Jennifer Burchett has traveled a winding lap that began in Indiana for a public relations degree, stopped in Connecticut for a job with ESPN, stretched around the world for mission work, and returned to Indiana for another degree and second career in emergency nursing. 

After living in Connecticut working in sports broadcast productions, Burchett worked for a mission organization that supported schools or medical initiatives in different parts of the U.S., Africa and Central America. 

“I had been developing a heart for social justice and serving others,” Burchett said. Her mission work, seeing her father deal with his own health issues and talking with friends and family members who were nurses helped her decide to switch careers.

“Everything I had done led me to right where I needed to be,” Burchett said.

After earning her nursing degree from Purdue University in 2012, she worked in a medical-surgical unit for four years before moving to the emergency department at Indiana University Health Methodist Hospital in Indianapolis.

“Those four years were wonderful and really formative for me to learn how to talk to patients and how to do a good assessment,” she said. 

In 2017, Burchett joined the IndyCar Medical Team, and she splits her nursing time between the hospital and the Indianapolis Motor Speedway’s medical center or in a 52-foot semi-trailer mobile ER that travels with the racing teams.

Even though she is in emergency nurse mode for her IndyCar Medical Team shifts, working at the speedway when it’s filled with cheering spectators has a special positive energy. 

“It’s just such a joy and it’s so fun and exciting to be here,” Burchett said. “It’s really life-giving.”

Burchett has been a voice in her community as someone who has had a stretcherside view of the COVID-19 pandemic and the rise in gun violence in her city. 

“As nurses, we get to bear witness to a lot of the effects that gun violence has, not just on victims, but on their families and their communities, and we can speak a lot of truth to those things,” Burchett said. She leads the hospital’s active shooter drills and raises awareness about prevention and the existing laws that can be enforced. 

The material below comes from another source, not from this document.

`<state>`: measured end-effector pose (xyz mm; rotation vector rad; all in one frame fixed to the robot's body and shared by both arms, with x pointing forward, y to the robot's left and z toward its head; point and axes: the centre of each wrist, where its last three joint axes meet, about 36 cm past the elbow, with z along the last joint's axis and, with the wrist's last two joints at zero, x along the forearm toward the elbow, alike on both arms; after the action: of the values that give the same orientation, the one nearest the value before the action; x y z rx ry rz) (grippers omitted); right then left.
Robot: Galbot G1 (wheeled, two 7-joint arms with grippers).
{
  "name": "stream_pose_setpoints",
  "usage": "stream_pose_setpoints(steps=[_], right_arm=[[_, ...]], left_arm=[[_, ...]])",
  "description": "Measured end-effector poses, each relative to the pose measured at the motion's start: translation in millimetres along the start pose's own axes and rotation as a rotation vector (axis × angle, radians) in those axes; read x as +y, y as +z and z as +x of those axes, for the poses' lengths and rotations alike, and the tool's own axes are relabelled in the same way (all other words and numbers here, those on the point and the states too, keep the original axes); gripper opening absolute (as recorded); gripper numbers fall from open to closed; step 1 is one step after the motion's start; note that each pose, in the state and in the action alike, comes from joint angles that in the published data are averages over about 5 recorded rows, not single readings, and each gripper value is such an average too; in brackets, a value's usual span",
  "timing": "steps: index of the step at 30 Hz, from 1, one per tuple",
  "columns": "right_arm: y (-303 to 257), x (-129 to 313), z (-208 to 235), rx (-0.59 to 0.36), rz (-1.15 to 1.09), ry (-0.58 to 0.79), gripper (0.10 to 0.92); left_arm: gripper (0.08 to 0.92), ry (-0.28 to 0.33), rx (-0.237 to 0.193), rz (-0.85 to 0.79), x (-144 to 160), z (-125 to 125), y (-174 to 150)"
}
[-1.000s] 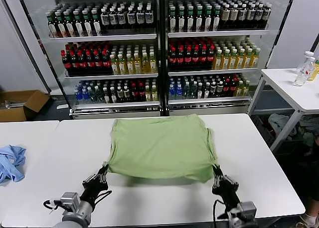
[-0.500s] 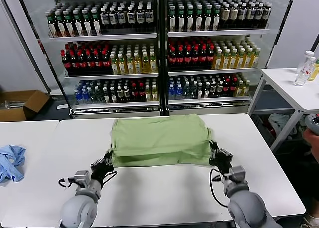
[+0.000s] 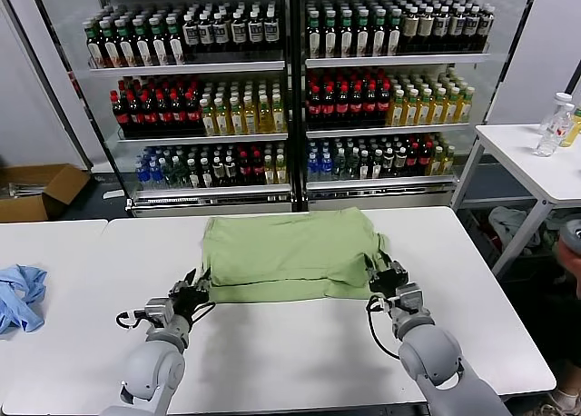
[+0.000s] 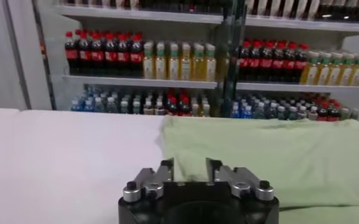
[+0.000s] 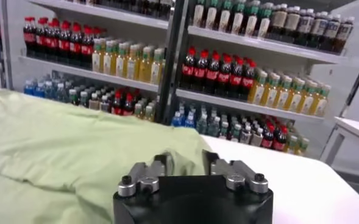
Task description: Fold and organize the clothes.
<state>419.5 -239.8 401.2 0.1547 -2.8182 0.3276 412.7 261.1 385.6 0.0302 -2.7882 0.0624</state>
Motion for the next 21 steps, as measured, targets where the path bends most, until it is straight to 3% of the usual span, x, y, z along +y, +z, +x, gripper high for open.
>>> stream_pose_setpoints(steps=[6, 10, 13, 21], right_arm=[[14.9, 1.4, -0.4, 0.065, -0.028, 0.005, 0.8], [24.2, 3.9, -5.1, 0.107, -0.055, 0.0, 0.769], [30.0, 4.2, -7.2, 0.126, -0.068, -0.005, 0.687], [39.2, 0.9, -7.2, 0.145, -0.085, -0.018, 0.454]], left_arm=[[0.698, -0.023, 0.039, 0.01, 2.3, 5.3, 9.0], [0.78, -0.015, 0.067, 0.018, 1.1, 5.0, 10.8], [0.739, -0.007, 0.093, 0.025, -0.3, 4.6, 13.5], [0.507, 0.009, 0.163, 0.053, 0.2, 0.1, 15.5]])
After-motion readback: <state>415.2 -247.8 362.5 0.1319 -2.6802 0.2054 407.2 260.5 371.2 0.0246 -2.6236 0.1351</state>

During the pandemic, she not only cared for patients who were sick, but she also promoted the importance of vaccines and helped with a mass vaccination event at the speedway.

“Getting people vaccinated and talking about safe vaccination and the science that goes behind any vaccine before it’s rolled out was huge in that kind of campaign,” she said.

Burchett also advocates through ENA, her local Indy Roadrunners ENA chapter and the Indiana State Nurses Association for legislation addressing workplace violence.

Back in her home state for more than a decade now, Burchett continues to work part time at ESPN for Indiana Pacers games.

“It’s fun. It lets me use the other part of my brain that I’m not using on nursing,” she said.

She also volunteers for occasional mission trips, now experiencing them from a nurse’s perspective. She recalled touring a hospital in Uganda where the staff was extremely proud of the care their patients received in a setting that’s much different than her urban trauma center. Linens were dried in the sun; surgical suites were open-air; and nurses calculated drips by hand.

“They were getting phenomenal outcomes for their patients, and really low infection rates,” she said. “Now every time I hear a pump beep, although I kind of swear at it, I’m also very thankful for it.”